:: Task item ::
Please copy each line in the records below that contains the string "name".

[Start of Attachment]

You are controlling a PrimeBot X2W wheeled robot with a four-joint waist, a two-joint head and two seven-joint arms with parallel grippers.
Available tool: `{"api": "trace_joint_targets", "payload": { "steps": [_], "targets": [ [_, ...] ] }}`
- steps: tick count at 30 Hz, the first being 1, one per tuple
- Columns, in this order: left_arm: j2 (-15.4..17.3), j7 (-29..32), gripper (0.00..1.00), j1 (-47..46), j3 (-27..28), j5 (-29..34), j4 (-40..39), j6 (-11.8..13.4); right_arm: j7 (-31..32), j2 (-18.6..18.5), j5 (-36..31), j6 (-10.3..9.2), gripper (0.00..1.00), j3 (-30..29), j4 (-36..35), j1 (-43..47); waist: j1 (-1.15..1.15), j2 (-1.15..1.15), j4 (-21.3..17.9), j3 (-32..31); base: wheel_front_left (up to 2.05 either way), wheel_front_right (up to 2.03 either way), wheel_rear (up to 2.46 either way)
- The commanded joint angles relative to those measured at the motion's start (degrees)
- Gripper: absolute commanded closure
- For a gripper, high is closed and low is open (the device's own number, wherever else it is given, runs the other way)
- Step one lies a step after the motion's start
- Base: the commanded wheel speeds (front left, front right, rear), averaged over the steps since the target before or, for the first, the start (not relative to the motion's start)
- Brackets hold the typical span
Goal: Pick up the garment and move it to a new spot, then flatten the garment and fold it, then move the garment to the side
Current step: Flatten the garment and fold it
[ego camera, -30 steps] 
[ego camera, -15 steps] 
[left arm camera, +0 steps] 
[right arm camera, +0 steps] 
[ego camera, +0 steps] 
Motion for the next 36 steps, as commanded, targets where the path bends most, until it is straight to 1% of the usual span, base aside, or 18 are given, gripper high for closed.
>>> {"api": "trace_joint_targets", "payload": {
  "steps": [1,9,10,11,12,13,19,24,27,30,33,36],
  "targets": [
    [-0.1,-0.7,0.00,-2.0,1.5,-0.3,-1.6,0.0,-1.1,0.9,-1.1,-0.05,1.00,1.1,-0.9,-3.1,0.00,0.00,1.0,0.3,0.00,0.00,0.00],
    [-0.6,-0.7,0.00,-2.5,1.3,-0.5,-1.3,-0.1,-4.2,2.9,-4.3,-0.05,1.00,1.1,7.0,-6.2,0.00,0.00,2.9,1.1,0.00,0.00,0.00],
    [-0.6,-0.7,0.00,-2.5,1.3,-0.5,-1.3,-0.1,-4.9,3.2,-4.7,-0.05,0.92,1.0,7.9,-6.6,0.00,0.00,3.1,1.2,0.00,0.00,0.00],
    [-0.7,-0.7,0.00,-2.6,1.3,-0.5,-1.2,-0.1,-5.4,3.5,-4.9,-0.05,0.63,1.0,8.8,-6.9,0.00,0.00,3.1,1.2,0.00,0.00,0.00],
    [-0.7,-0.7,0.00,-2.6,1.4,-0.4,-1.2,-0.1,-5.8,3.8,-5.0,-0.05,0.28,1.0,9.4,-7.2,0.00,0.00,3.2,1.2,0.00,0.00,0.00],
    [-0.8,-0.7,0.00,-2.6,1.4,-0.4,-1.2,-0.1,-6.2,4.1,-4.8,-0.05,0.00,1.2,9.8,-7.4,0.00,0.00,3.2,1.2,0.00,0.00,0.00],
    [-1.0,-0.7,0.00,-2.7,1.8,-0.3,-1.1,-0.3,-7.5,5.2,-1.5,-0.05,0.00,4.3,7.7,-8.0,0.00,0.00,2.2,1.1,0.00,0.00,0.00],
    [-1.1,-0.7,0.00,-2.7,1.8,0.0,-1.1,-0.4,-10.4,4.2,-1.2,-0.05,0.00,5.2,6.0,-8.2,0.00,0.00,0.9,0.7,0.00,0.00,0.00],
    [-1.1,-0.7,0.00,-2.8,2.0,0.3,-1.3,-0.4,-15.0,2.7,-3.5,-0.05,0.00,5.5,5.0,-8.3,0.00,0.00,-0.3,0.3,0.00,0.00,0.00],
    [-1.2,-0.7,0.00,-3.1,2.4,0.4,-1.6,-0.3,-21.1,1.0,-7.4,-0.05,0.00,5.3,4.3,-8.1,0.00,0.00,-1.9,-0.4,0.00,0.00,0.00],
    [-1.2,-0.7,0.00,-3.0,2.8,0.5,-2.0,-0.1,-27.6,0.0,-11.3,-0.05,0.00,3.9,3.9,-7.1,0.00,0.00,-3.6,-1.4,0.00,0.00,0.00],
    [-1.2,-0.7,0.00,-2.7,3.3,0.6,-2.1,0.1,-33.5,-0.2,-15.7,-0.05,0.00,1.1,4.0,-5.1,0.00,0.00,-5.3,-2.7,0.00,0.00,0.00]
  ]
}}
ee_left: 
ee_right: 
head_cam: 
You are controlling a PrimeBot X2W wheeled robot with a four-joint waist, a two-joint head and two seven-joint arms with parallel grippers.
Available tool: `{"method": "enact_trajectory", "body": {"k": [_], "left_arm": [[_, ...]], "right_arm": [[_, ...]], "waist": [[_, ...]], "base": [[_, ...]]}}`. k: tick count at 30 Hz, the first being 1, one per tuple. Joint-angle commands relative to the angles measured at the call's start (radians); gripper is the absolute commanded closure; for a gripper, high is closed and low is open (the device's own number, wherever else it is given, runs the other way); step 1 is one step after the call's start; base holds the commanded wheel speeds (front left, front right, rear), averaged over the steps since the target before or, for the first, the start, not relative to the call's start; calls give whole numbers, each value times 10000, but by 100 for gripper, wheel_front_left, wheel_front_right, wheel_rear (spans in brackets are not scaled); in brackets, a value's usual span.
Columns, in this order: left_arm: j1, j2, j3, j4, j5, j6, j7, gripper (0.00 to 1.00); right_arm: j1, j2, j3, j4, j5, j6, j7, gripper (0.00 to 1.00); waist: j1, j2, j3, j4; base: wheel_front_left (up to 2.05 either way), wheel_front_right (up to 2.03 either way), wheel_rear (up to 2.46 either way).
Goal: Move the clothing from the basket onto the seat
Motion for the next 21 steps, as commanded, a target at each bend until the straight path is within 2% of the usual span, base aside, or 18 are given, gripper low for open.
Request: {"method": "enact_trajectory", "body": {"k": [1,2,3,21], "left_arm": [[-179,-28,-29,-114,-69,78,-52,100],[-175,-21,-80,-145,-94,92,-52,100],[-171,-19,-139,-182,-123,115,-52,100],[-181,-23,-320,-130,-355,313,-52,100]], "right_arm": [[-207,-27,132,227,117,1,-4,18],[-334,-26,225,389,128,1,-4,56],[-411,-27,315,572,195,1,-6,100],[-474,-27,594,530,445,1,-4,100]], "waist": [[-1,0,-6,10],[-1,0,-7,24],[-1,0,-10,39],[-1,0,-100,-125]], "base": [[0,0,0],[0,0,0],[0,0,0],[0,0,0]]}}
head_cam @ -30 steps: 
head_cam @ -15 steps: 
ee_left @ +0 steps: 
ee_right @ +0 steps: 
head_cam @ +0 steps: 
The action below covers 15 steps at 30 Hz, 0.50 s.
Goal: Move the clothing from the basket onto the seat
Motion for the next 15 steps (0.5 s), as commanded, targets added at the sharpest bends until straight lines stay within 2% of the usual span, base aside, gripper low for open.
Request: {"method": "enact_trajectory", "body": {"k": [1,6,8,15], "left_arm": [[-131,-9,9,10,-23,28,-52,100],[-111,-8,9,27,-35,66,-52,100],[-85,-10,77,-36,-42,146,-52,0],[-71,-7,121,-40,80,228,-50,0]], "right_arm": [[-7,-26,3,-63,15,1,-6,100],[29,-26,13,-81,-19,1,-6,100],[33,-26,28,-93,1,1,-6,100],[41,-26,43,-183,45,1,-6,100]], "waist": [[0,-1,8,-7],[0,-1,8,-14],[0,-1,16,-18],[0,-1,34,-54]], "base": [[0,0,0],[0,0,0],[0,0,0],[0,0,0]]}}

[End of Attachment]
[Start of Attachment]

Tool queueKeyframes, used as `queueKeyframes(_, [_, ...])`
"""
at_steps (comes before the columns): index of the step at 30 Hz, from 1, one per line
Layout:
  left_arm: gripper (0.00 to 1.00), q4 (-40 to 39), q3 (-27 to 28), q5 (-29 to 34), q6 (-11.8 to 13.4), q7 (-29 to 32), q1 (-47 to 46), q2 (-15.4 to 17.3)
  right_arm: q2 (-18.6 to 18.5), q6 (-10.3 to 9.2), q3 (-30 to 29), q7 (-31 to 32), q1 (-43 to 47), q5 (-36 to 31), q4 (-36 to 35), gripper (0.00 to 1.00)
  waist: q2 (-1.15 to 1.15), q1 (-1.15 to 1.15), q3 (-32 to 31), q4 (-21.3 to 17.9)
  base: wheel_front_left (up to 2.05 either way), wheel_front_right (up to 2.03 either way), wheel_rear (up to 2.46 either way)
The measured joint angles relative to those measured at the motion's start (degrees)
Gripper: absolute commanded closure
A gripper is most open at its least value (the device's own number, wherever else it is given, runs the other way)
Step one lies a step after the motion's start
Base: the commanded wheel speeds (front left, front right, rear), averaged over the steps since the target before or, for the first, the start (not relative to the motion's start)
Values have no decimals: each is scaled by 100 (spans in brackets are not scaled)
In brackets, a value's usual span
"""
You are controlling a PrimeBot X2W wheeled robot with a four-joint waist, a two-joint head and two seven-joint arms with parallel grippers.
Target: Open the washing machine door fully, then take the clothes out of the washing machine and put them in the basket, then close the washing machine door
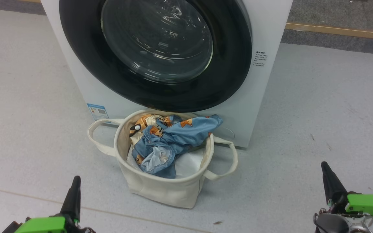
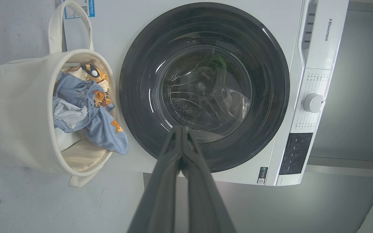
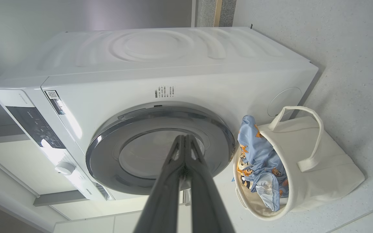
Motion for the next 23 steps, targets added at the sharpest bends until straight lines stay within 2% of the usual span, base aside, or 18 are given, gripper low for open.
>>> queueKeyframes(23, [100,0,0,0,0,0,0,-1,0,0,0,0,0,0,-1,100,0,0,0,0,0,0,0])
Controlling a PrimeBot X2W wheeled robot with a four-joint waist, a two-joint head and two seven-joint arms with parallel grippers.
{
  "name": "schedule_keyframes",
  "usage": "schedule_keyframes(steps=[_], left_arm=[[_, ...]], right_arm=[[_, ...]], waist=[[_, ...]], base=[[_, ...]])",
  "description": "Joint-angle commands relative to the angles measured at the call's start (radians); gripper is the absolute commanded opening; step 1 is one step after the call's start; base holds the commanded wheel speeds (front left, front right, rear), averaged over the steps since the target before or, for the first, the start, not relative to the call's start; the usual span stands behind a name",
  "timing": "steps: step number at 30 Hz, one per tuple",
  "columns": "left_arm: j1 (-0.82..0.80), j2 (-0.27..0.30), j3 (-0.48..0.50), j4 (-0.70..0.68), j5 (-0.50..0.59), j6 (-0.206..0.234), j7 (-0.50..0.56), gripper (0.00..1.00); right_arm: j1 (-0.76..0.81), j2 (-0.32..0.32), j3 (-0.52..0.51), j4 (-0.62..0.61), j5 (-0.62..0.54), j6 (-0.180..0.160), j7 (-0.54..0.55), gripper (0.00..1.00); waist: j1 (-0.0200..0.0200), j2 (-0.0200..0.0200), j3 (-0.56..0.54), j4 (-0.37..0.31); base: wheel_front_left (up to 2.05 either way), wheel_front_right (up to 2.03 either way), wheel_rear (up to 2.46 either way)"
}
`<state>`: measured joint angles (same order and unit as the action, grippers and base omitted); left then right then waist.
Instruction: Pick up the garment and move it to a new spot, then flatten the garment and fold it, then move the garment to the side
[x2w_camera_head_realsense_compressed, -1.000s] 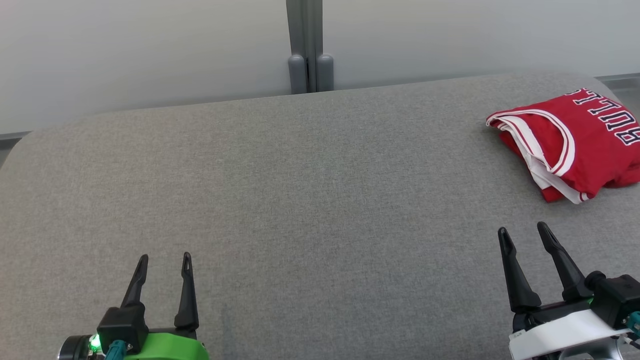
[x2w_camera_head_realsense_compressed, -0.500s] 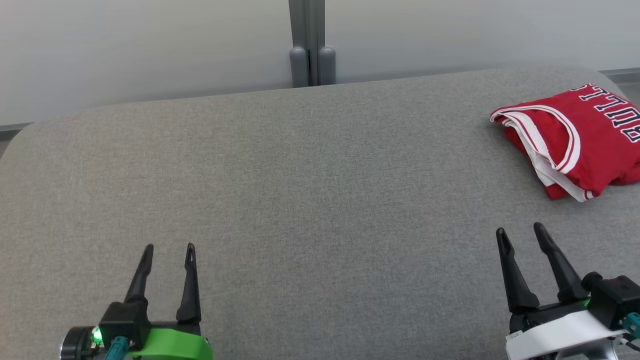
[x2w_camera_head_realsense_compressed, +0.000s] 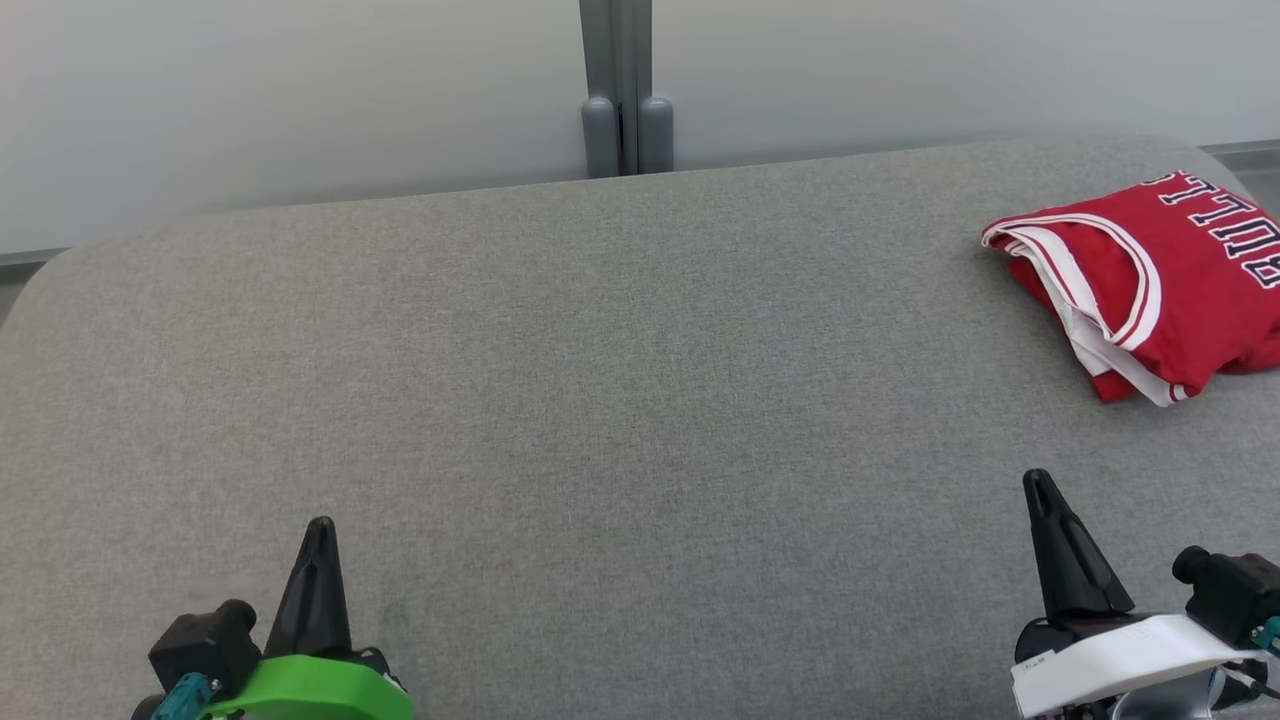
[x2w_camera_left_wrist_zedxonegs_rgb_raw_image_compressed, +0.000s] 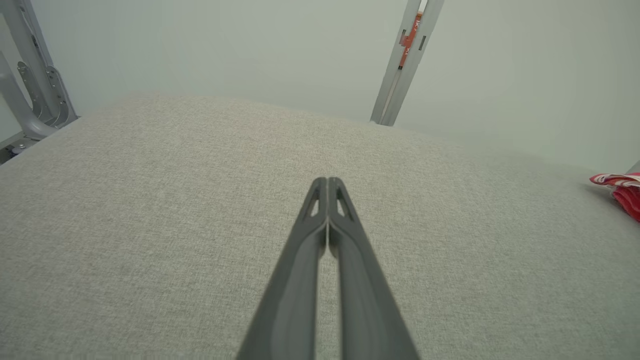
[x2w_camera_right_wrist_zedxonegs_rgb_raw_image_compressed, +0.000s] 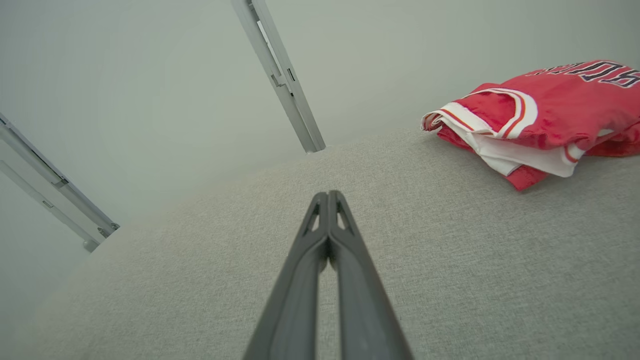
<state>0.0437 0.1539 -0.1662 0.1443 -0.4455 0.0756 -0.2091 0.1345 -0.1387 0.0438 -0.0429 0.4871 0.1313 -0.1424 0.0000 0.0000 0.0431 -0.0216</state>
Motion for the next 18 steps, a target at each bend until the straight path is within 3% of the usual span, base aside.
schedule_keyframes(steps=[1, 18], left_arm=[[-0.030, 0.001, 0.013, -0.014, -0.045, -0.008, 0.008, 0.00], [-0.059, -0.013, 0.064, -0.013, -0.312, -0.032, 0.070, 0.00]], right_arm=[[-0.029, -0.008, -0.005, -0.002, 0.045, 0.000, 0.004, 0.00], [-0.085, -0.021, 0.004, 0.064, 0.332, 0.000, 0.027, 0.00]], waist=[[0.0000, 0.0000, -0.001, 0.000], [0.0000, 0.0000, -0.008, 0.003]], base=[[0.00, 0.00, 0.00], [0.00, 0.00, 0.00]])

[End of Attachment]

:: Result of this exercise ::
  "name": "schedule_keyframes",
  "description": "Joint-angle commands relative to the angles measured at the call's start (radians); gripper is the absolute commanded opening; step 1 is one step after the call's start; base holds the commanded wheel speeds (front left, front right, rear), averaged over the steps since the target before or, for the first, the start, not relative to the call's start; the usual span stands behind a name",

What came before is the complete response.